— WHAT THIS TASK INVOLVES —
Set each line of the material below down word for word, from the first through the line that holds "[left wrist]", but not the pictures.

— EXERCISE DATA —
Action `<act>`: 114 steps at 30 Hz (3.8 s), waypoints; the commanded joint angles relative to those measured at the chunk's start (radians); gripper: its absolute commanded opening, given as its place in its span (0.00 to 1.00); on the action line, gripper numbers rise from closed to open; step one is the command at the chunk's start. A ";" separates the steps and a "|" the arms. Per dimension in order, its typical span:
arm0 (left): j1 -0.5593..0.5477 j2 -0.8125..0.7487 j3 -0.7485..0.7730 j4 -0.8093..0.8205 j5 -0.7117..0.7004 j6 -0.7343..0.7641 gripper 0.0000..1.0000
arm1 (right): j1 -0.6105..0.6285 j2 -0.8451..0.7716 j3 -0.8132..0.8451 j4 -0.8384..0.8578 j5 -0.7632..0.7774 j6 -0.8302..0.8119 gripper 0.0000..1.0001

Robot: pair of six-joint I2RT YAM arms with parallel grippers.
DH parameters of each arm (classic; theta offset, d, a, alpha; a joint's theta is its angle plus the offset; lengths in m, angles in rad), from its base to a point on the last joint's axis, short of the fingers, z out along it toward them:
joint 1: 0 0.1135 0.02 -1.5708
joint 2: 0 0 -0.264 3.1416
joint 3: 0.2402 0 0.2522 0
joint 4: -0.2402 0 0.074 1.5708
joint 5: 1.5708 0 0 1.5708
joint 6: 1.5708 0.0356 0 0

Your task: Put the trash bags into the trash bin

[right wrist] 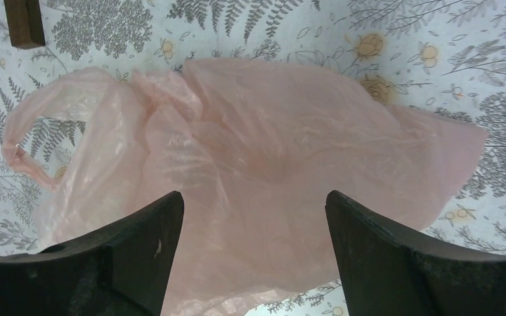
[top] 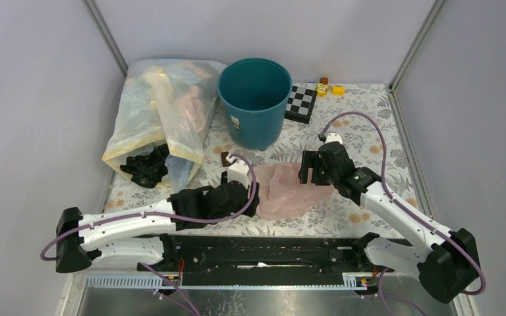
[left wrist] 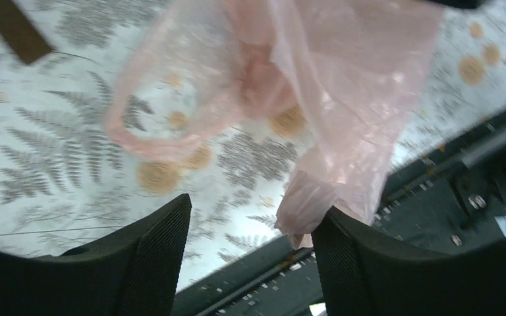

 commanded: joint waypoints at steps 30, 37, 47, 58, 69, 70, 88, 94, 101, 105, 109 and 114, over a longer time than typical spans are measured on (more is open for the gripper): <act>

— COMPLETED TASK —
Action `<act>`: 114 steps at 30 Hz (3.8 s), waypoints; the commanded joint angles relative to those measured at the chunk's start (radians); gripper: its absolute commanded opening, given as its place in its span (0.00 to 1.00); on the action line, gripper numbers rise from closed to open; step one is the command at the chunk's start. A ";" separates the steps and a "|" the arms. Per dimension in order, its typical span:
arm0 (left): j1 -0.5593..0.5477 j2 -0.8125..0.7487 j3 -0.7485..0.7730 j4 -0.8093..0.8205 j5 -0.7117..0.7004 j6 -0.7343..0.7641 gripper 0.0000..1.0000
arm1 (right): j1 -0.6105..0.6285 j2 -0.8451..0.7716 j3 -0.8132..0.8451 j4 -0.8384..0.8578 j5 -0.7632..0.7774 j6 -0.8302..0.8119 gripper 0.0000..1.0001

Robot: pair of six-joint I2RT YAM arms with parallel grippers.
DH parameters of each arm (classic; theta offset, d, a, alpha; a joint's theta is its angle plus the offset; lengths in m, angles in rad), from its base to a point on the last joint's axis, short of the fingers, z out along it toward them:
joint 1: 0 0.1135 0.02 -1.5708
joint 2: 0 0 -0.264 3.1416
joint 3: 0.2402 0 0.2522 0
joint 4: -0.2402 0 0.074 1.5708
joint 5: 1.5708 0 0 1.5708
joint 6: 1.5708 0.0356 0 0

Your task: Put the trash bags into the trash bin

[right wrist] 
[top] 
[left wrist] 

No further response is required.